La manière dont est menée cette entreprise écocritique n’en possède pas moins quelques limites. Avec ses dunes synthétiques sur lesquelles rebondissent protagonistes et chœur ou les projections de la mer déchaînée, le spectacle s’en tient à une représentation purement technique et technicisante de la nature. Les outils utilisés pour dénoncer l’ancien monde restent polluants, aussi bien sur le plan énergétique que matériel. Que devient ce décor monumental au terme du spectacle et de sa tournée ? De même, la dénonciation du racisme systémique du capitalisme globalisé voit un casting exclusivement européen interpréter le personnel dramatique bangladeshi. N’y a-t-il pas une forme d’essentialisation, voire d’appropriation à investir l’imaginaire du sous-prolétariat d’Asie du Sud pour lui attribuer une symbolique romancée ? Le chœur de l’opéra de Lyon, couvert de haillons par le costumier Josep Abril et hasardant quelques pas de danse indianisants, oscille ainsi entre réalisme et exotisme.

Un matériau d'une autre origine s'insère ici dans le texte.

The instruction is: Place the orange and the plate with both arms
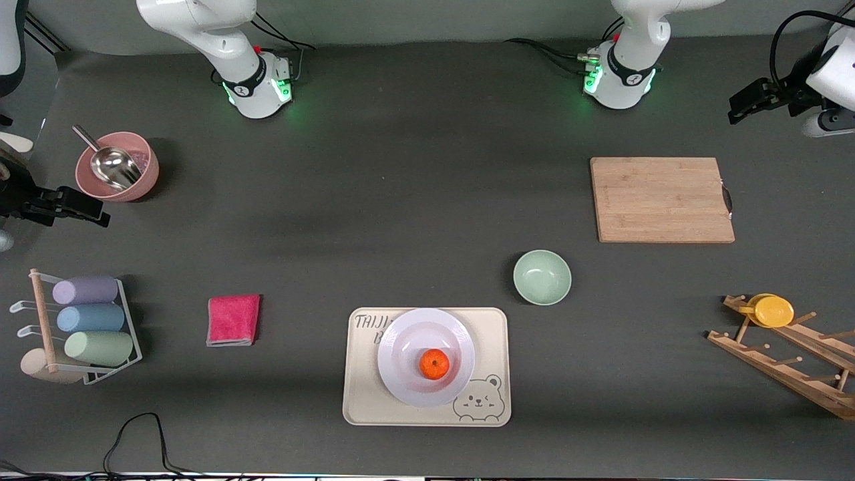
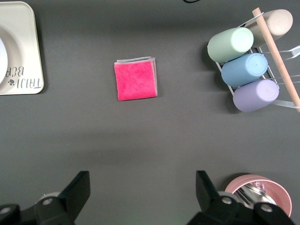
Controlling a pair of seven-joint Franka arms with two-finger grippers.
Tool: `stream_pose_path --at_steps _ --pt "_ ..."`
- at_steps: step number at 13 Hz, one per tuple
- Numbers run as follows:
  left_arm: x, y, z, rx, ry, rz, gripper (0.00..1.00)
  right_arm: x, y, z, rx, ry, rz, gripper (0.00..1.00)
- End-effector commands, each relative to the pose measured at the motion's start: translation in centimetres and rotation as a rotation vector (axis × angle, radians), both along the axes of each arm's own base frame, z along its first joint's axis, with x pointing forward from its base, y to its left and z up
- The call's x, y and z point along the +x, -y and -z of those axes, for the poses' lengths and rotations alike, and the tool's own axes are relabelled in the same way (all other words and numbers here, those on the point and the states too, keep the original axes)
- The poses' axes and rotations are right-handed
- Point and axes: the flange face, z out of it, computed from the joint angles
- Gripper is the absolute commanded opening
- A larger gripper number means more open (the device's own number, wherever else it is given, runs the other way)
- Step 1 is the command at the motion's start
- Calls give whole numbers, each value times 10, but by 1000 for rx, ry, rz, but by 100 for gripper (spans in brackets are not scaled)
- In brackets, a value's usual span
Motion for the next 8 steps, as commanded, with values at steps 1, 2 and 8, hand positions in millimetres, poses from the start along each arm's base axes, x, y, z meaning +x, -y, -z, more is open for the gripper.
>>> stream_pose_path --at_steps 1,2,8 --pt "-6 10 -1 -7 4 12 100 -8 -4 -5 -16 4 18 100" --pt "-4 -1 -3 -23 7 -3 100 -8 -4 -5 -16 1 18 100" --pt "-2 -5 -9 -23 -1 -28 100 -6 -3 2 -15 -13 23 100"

La fin, plus réussie, sauve le dispositif. L’équipage du Hollandais devient une humanité de la fin du monde, dérivant à bord d’un radeau prêt à s’abîmer. Senta ne disparaît plus dans les flots, mais se tient debout sur les vagues, submergée par les projections de la tempête. Le finale s’éloigne alors du réalisme fantastique qui avait dominé dans le tableau inaugural pour construire une image poétique et saisissante nouant étroitement écologie et sensibilité. Ollé détourne en effet la fonction de l’opéra wagnérien – sauver le monde – qui aurait voulu que l’on représente la nature et l’homme préservés de la catastrophe ou la réparant. La précarité absolue de l’homme est rendue sensible, non plus de manière réaliste comme sur les plages de Chittagong, mais sur un plan spectaculaire à travers la métaphore de la tempête. Là se découvre « sa pulsion profonde, son rythme conceptuel », qu’Ollé disait rechercher dans le Vaisseau. Par l’émerveillement et l’étonnement, en suscitant l’attention esthétique plus que l’interprétation symbolique, les fantômes-personnages, êtres de l’imaginaire plutôt que métaphores du réel, interrogent politiquement et écologiquement le spectateur – moi ou un autre.
Marius
Muller prépare un doctorat sur les déconstructions et
réinventions de l’opéra sur les scènes contemporaines sous la direction de
Timothée Picard et Isabelle Moindrot.
[1] Richard Wagner, Le Vaisseau fantôme, mise en scène Àlex Ollé, direction musicale Kazushi Ono, Opéra de Lyon, 2014.
[2] Franz Liszt, « Le Vaisseau Fantôme », Trois opéras de Richard Wagner considérés de leur point de vue musical et poétique, réunis introduits et annotés par N. Dufetel, Paris, Actes Sud, 2013, p. 243.
[3] Opéra de Lyon, Le Vaisseau fantôme, programme du spectacle, 2014, p. 17.
[4] Àlex Ollé, [note de mise en scène], in Opéra de Lyon, op. cit., imprimé à part, p. II. Toutes les citations qui suivent sont extraites de ce document.
[5] Walter Benjamin, « Il n’est pas de témoignage de culture qui ne soit en même temps un témoignage de barbarie », Sur le concept d’histoire [1940], in Œuvres III, Paris, Gallimard, 2010, p. 433.